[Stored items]
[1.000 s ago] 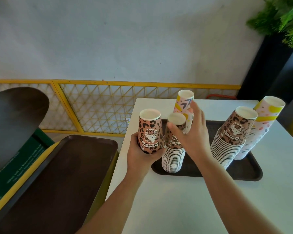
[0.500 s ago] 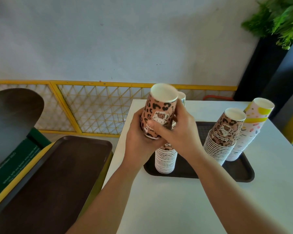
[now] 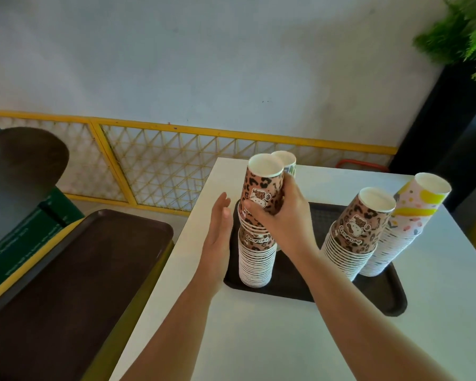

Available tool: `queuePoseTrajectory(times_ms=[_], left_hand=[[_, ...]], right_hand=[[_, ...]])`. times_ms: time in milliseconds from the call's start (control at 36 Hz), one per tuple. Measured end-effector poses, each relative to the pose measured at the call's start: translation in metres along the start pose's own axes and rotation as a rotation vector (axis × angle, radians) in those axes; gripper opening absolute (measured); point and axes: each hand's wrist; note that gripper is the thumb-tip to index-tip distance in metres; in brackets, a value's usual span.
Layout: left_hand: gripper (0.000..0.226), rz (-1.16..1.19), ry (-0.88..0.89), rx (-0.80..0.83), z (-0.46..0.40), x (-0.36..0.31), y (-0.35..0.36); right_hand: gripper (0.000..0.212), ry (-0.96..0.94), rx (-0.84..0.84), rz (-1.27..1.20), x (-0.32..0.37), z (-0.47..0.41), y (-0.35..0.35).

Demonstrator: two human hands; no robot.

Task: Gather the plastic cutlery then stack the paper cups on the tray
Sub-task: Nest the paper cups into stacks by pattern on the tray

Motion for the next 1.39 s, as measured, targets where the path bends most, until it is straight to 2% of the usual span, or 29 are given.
queuePoseTrajectory(times_ms=[139, 278, 361, 444, 528, 611, 694, 750, 833, 917, 1000, 1111, 1250, 1389], left_hand=[[0.068, -0.023, -0.019, 0.071, 0.005, 0.006, -0.001], [0.107, -0.019, -0.031, 0.146, 0.002, 0.014, -0.008], [0.092, -0.071, -0.040, 0.208, -0.002, 0.021, -0.012], [0.102, -0.151, -0.031, 0.245, -0.007, 0.032, -0.015], [0.112, -0.173, -0.045, 0.243, -0.012, 0.040, -0.014], [0.110, -0.198, -0.042, 0.240, -0.016, 0.045, -0.009], [0.098, -0.214, -0.007, 0.260, -0.020, 0.055, -0.005], [0.098, -0.203, 0.011, 0.239, -0.022, 0.062, -0.003], [0.098, -0.160, 0.025, 0.193, -0.022, 0.069, 0.001], [0.093, -0.145, 0.036, 0.159, -0.023, 0.076, 0.006], [0.087, -0.144, 0.045, 0.142, -0.022, 0.080, 0.013], [0.089, -0.164, 0.054, 0.112, -0.022, 0.085, 0.018], [0.082, -0.214, 0.078, 0.076, -0.023, 0.087, 0.021], [0.086, -0.244, 0.099, 0.039, -0.028, 0.090, 0.024]], right_hand=[[0.074, 0.019, 0.087, 0.026, -0.014, 0.010, 0.007], [0.076, 0.060, 0.120, 0.053, -0.028, 0.017, 0.017], [0.076, 0.085, 0.093, 0.046, -0.033, 0.023, 0.019], [0.078, 0.095, 0.091, 0.042, -0.033, 0.025, 0.018], [0.087, 0.025, 0.062, 0.075, -0.029, 0.029, 0.010], [0.077, -0.146, -0.132, 0.137, -0.023, 0.036, -0.010], [0.062, -0.344, -0.480, 0.241, -0.028, 0.044, -0.032], [0.055, -0.373, -0.668, 0.266, -0.039, 0.048, -0.042], [0.061, -0.242, -0.796, 0.270, -0.059, 0.053, -0.051], [0.079, -0.086, -0.814, 0.307, -0.083, 0.059, -0.055], [0.096, 0.094, -0.736, 0.332, -0.105, 0.064, -0.054], [0.107, 0.352, -0.585, 0.191, -0.119, 0.066, -0.048], [0.104, 0.421, -0.554, 0.163, -0.128, 0.062, -0.044], [0.103, 0.425, -0.490, 0.195, -0.128, 0.056, -0.035]])
Point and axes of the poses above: each hand's wrist, its own z-axis away from the middle knuckle, its own y-axis out of the palm, x = y × z, and after that the axes turned 10 degrees about -x, right-handed
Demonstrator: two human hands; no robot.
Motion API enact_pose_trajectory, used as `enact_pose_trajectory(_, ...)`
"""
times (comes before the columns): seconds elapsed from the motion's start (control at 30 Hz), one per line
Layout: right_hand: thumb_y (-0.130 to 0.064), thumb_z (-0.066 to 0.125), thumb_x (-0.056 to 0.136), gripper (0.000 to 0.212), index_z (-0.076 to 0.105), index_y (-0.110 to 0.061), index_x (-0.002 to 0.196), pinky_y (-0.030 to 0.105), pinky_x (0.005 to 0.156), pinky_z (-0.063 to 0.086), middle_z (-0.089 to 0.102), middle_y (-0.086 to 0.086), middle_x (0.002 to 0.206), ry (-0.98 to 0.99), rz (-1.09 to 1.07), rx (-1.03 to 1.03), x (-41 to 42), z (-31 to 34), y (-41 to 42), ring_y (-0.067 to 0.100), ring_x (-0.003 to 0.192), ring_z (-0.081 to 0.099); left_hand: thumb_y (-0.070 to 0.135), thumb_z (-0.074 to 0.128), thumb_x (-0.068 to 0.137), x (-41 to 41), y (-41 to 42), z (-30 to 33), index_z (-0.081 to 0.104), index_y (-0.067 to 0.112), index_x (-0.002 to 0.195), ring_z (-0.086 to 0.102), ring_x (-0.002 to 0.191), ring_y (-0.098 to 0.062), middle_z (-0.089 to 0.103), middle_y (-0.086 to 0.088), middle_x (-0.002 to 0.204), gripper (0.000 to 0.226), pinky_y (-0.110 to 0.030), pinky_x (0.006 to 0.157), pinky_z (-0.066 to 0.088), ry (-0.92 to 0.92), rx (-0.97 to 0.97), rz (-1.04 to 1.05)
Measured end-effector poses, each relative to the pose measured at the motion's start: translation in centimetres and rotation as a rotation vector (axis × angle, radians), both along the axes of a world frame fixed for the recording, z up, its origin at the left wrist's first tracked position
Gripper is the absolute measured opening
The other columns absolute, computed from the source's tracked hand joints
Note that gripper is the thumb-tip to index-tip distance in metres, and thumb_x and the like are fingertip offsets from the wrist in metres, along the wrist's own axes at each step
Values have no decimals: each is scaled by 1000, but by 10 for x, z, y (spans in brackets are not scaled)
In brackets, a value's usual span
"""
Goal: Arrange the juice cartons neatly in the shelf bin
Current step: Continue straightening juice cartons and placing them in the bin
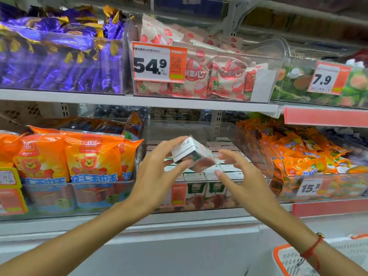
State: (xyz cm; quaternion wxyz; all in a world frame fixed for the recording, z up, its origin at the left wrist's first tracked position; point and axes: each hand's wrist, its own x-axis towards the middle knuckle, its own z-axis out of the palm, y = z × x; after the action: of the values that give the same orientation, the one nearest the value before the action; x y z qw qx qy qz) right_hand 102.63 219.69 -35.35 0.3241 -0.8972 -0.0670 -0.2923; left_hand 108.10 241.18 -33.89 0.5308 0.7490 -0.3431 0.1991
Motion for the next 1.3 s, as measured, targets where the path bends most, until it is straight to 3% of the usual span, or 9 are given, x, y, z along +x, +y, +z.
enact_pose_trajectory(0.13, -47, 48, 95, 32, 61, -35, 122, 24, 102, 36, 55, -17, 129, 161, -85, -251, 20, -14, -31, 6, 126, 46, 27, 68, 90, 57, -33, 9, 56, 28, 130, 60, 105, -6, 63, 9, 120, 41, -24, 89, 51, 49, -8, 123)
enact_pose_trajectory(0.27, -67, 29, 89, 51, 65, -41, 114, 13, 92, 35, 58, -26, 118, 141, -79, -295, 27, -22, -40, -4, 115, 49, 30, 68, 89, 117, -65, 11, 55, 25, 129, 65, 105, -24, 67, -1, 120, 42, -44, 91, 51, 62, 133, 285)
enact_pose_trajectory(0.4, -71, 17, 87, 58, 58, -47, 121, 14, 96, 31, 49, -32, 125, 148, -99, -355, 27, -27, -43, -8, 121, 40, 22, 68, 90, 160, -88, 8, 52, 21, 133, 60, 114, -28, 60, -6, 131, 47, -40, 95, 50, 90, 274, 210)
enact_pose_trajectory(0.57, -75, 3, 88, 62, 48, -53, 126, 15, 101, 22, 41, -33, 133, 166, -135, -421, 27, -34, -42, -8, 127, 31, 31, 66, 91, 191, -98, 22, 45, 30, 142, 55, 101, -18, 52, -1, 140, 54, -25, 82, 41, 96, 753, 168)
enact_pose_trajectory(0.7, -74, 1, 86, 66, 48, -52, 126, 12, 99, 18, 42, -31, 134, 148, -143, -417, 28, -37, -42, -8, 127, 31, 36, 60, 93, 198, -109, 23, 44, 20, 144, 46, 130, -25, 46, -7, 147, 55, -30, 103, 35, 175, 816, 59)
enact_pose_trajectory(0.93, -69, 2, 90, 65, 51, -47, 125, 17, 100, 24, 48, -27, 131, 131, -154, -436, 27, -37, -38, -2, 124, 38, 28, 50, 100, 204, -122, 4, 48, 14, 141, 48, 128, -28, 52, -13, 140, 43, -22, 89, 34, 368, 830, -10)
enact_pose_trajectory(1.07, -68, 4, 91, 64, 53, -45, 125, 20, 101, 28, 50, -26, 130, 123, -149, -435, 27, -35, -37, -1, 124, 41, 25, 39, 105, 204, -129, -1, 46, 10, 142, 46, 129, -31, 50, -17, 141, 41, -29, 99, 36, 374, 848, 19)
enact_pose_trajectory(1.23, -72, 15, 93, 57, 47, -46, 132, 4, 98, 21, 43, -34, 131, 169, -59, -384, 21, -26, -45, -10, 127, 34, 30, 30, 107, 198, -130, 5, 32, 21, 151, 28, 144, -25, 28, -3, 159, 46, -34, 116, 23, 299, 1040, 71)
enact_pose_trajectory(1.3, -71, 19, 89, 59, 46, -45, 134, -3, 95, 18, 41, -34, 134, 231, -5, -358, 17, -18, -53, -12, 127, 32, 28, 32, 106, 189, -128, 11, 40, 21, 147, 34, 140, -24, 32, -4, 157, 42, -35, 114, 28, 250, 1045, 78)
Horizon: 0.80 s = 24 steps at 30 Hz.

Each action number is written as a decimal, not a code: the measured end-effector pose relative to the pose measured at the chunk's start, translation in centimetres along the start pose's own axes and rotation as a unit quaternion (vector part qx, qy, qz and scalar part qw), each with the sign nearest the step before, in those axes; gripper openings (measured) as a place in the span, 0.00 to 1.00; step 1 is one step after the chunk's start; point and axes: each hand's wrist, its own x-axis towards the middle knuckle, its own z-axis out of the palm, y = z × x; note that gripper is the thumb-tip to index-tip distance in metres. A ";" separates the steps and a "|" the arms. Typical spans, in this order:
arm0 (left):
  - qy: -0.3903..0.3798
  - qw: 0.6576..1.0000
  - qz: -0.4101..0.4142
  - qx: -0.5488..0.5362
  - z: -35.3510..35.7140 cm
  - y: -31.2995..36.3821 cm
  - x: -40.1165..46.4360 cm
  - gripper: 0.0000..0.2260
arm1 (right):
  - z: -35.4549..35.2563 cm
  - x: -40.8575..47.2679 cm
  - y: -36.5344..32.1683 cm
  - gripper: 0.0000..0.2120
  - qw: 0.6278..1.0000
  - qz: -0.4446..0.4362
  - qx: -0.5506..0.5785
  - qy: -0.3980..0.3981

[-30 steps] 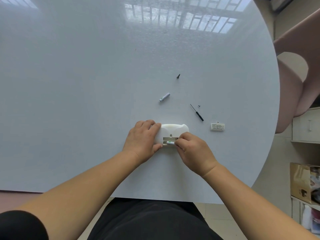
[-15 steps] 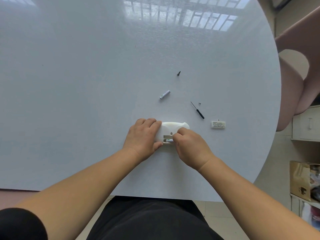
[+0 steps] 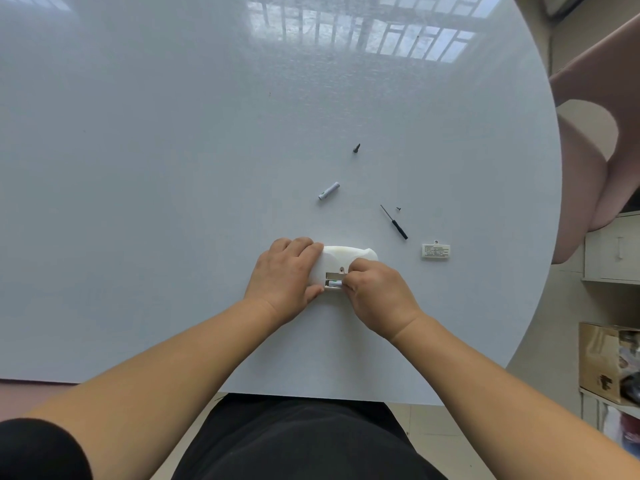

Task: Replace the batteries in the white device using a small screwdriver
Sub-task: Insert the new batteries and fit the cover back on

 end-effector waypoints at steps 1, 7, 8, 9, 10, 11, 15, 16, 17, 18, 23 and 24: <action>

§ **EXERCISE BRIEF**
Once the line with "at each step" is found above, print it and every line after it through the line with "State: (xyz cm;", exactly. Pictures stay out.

§ **SOLUTION**
Note that gripper is the thumb-tip to index-tip distance in metres, and thumb_x and the like are fingertip offsets from the wrist in metres, along the wrist's own axes at each step
Values have no decimals: each is scaled by 1000, but by 10 for x, z, y (spans in brackets are not scaled)
In brackets, a value's usual span
"""
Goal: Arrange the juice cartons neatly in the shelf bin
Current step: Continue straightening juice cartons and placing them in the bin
State: (xyz cm; quaternion wxyz; all in a world frame fixed for the recording, z up, its origin at the left wrist's first tracked position; point and axes: each hand's wrist, its own x-axis towards the middle knuckle, its own z-axis out of the palm, y = z × x; after the action: of the values that give the same orientation, the one nearest the value before the action; x y z qw qx qy qz) right_hand 102.63 219.69 -35.35 0.3241 -0.8972 -0.0670 -0.2923; left_hand 108.10 241.18 -33.89 0.5308 0.7490 -0.3431 0.1991

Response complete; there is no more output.